DIRECTIONS FOR THIS TASK: From the line with "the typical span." to the line with "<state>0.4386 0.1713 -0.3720", retype each line exactly as it stands in the records below, but skip the pictures.

AVAILABLE DATA:
= = =
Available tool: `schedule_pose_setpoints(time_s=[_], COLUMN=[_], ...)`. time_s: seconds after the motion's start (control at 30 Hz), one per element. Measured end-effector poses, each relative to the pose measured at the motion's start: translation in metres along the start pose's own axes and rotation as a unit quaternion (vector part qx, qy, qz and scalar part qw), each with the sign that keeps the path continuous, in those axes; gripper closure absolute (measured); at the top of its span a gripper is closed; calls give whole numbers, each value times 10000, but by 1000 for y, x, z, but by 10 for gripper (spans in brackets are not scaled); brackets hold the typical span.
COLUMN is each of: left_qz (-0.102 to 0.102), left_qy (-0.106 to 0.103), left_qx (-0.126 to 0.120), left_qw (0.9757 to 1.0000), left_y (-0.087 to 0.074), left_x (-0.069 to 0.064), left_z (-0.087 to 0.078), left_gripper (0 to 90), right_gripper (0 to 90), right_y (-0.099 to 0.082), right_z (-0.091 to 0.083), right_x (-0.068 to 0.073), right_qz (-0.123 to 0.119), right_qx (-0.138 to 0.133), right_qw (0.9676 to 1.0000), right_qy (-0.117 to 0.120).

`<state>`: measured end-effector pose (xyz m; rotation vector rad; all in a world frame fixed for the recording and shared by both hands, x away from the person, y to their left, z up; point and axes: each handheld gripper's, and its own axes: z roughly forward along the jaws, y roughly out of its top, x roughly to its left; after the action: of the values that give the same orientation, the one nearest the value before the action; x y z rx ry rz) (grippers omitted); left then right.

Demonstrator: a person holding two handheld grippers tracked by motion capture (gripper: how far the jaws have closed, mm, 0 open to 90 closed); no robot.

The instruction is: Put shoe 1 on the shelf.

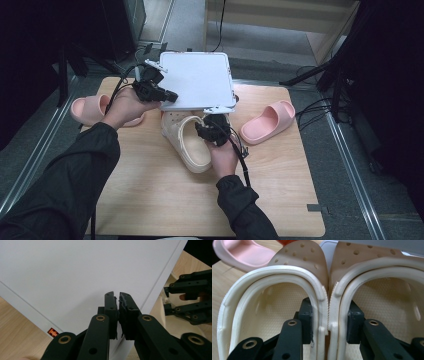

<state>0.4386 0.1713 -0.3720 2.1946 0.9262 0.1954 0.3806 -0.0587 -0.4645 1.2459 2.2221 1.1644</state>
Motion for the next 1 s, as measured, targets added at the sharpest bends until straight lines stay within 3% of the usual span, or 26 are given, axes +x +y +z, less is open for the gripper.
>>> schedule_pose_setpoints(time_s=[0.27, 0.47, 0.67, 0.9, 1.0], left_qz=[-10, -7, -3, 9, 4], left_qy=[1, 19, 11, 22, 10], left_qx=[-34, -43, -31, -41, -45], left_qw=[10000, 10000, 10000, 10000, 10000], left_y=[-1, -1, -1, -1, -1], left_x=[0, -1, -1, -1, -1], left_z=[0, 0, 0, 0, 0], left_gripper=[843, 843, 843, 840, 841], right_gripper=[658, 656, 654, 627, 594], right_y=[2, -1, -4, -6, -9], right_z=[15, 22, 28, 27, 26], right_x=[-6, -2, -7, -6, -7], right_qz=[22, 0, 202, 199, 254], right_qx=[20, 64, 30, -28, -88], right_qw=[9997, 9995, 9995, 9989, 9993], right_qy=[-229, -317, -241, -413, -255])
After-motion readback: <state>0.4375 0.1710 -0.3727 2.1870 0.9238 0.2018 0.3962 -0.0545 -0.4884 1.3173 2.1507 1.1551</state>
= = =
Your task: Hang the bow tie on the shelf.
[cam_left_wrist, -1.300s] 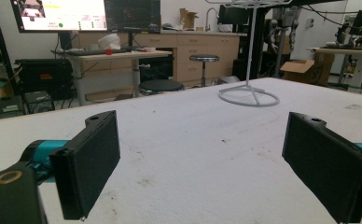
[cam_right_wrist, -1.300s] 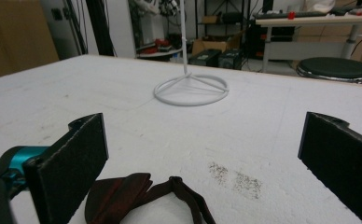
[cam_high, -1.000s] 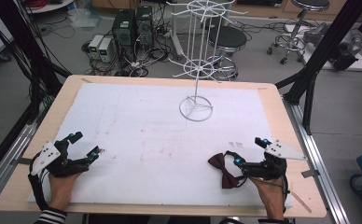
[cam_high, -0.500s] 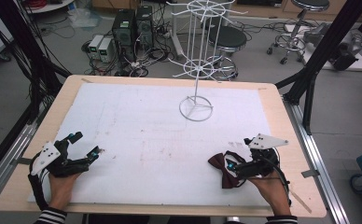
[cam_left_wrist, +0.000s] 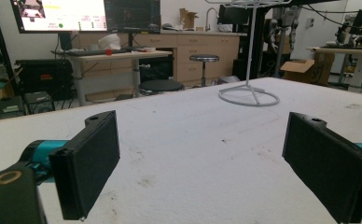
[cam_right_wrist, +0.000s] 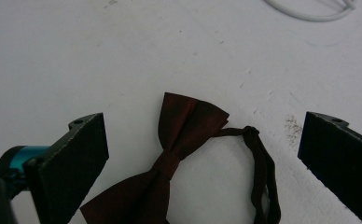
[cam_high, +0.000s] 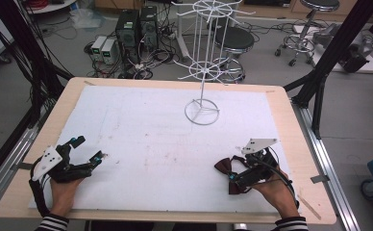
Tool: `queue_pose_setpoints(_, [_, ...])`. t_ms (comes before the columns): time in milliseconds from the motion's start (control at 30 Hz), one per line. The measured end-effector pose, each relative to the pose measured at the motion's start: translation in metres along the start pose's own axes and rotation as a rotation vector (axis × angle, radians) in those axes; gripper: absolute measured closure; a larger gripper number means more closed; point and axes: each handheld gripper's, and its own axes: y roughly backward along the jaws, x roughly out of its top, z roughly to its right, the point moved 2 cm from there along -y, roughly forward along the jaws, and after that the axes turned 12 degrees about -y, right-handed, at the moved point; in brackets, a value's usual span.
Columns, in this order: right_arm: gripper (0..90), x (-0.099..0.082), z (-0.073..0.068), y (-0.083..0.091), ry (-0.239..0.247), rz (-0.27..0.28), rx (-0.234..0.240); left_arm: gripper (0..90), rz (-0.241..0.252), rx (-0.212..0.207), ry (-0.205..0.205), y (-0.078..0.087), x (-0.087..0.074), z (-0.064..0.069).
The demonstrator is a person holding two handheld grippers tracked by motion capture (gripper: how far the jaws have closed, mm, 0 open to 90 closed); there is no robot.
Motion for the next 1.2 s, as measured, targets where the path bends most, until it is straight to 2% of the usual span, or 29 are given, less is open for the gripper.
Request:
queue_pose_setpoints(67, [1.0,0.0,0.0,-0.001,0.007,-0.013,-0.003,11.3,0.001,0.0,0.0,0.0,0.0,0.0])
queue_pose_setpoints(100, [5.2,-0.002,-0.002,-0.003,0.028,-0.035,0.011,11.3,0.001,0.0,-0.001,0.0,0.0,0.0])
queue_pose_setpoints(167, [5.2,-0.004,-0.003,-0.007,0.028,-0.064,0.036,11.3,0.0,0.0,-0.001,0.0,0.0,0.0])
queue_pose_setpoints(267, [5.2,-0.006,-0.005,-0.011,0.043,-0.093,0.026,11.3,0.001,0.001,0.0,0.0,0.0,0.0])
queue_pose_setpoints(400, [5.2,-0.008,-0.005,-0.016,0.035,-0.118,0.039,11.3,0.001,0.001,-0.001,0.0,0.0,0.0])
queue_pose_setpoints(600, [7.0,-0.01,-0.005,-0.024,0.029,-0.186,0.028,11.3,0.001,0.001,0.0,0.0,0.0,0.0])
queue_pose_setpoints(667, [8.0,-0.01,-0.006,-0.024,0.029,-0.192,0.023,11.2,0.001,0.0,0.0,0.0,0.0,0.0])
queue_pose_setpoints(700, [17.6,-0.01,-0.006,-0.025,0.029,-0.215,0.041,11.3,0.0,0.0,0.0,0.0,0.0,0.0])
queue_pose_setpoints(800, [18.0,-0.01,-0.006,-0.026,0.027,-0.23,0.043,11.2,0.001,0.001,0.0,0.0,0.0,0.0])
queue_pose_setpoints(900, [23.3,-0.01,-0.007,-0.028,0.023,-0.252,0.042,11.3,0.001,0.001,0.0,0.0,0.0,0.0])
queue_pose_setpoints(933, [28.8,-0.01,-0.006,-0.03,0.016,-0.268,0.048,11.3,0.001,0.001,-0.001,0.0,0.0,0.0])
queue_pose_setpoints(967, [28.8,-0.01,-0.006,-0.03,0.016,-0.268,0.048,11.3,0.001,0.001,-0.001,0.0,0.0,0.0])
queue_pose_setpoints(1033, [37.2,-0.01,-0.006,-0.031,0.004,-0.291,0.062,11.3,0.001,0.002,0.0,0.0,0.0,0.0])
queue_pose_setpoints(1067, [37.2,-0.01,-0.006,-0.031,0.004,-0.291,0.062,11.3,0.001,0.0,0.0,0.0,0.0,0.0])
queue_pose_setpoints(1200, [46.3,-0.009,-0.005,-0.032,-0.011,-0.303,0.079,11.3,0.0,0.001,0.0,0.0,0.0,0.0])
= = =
COMPLETED TASK:
Available tool: `schedule_pose_setpoints(time_s=[_], COLUMN=[_], ...)`. time_s: seconds after the motion's start (control at 30 Hz), one per element. Measured end-effector poses, each relative to the pose measured at the motion's start: translation in metres along the start pose's own axes and rotation as a unit quaternion (vector part qx, qy, qz and scalar part qw), each with the sign that keeps the path continuous, in those axes; gripper closure absolute (measured); at the top of its span a gripper is closed; calls give whole numbers, each value times 10000, but by 1000 for y, x, z, but by 10 for gripper (spans in brackets are not scaled); brackets hold the typical span.
COLUMN is each of: left_qz (-0.102 to 0.102), left_qy (-0.106 to 0.103), left_qx (-0.126 to 0.120), left_qw (0.9757 to 1.0000), left_y (-0.087 to 0.074), left_x (-0.069 to 0.064), left_z (-0.087 to 0.078), left_gripper (0 to 90), right_gripper (0 to 90), right_y (-0.099 to 0.082), right_z (-0.091 to 0.083), right_x (-0.068 to 0.073), right_qz (-0.123 to 0.119), right_qx (-0.138 to 0.133), right_qw (0.9676 to 1.0000), right_qy (-0.117 to 0.120).

`<state>`: measured end-effector pose (xyz m; rotation vector rad; all in a world frame fixed for the recording and shared by both hands, x away from the person, y to their left, z up; point and axes: each handheld gripper's, and its own axes: z roughly forward along the jaws, y roughly out of its top, x roughly to its left; after the action: of the values that give the same orientation, the one nearest the value before the action; x y z rx ry rz) (grippers omitted); left then right.

Demonstrator: a person holding two handheld grippers tracked by motion capture (gripper: how far the jaws have closed, mm, 0 open to 90 closed); no robot.

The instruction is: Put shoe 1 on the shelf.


<state>0.4386 0.1713 -0.3720 2.1946 0.9262 0.1954 0.3806 -0.0587 -0.4645 1.2459 2.2221 1.1644</state>

Work on this exercise has been finished.